Which lines of the data contain the string "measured"? Show each of them.

**GIVEN INFORMATION**
════════

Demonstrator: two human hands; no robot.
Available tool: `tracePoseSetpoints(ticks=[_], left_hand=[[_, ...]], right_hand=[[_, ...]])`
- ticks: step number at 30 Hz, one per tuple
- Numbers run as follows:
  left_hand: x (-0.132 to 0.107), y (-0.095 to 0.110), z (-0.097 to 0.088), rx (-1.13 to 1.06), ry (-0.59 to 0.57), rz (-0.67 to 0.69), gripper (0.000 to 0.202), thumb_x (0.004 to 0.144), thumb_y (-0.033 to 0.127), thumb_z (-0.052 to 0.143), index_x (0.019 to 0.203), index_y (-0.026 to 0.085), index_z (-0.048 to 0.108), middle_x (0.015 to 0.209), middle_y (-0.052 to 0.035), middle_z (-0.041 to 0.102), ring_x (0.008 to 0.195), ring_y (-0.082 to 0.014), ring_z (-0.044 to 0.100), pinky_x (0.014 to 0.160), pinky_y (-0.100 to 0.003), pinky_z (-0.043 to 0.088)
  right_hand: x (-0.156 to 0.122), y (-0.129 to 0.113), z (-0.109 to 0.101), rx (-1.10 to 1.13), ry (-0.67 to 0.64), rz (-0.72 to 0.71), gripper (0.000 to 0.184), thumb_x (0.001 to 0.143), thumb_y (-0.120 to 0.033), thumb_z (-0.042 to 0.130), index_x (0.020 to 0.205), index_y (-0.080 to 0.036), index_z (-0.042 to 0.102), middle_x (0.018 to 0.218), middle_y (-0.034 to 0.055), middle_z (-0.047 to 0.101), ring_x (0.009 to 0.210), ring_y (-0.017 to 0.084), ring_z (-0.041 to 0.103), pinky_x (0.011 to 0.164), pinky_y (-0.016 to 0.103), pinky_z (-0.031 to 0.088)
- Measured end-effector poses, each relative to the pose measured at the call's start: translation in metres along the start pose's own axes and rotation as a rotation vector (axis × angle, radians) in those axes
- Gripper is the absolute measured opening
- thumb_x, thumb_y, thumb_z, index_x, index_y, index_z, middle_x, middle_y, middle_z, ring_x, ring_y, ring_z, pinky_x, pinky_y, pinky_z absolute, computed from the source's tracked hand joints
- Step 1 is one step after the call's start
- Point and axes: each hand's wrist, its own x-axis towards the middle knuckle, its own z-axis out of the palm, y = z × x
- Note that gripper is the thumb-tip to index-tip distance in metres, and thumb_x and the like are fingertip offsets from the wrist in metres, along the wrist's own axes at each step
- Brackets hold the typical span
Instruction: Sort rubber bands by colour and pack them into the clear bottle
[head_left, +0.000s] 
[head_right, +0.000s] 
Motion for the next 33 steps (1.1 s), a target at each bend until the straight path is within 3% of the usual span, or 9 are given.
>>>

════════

**SOLVED PROBLEM**
- Measured end-effector poses, each relative to the pose measured at the call's start: translation in metres along the start pose's own axes and rotation as a rotation vector (axis × angle, radians) in those axes
- Gripper is the absolute measured opening

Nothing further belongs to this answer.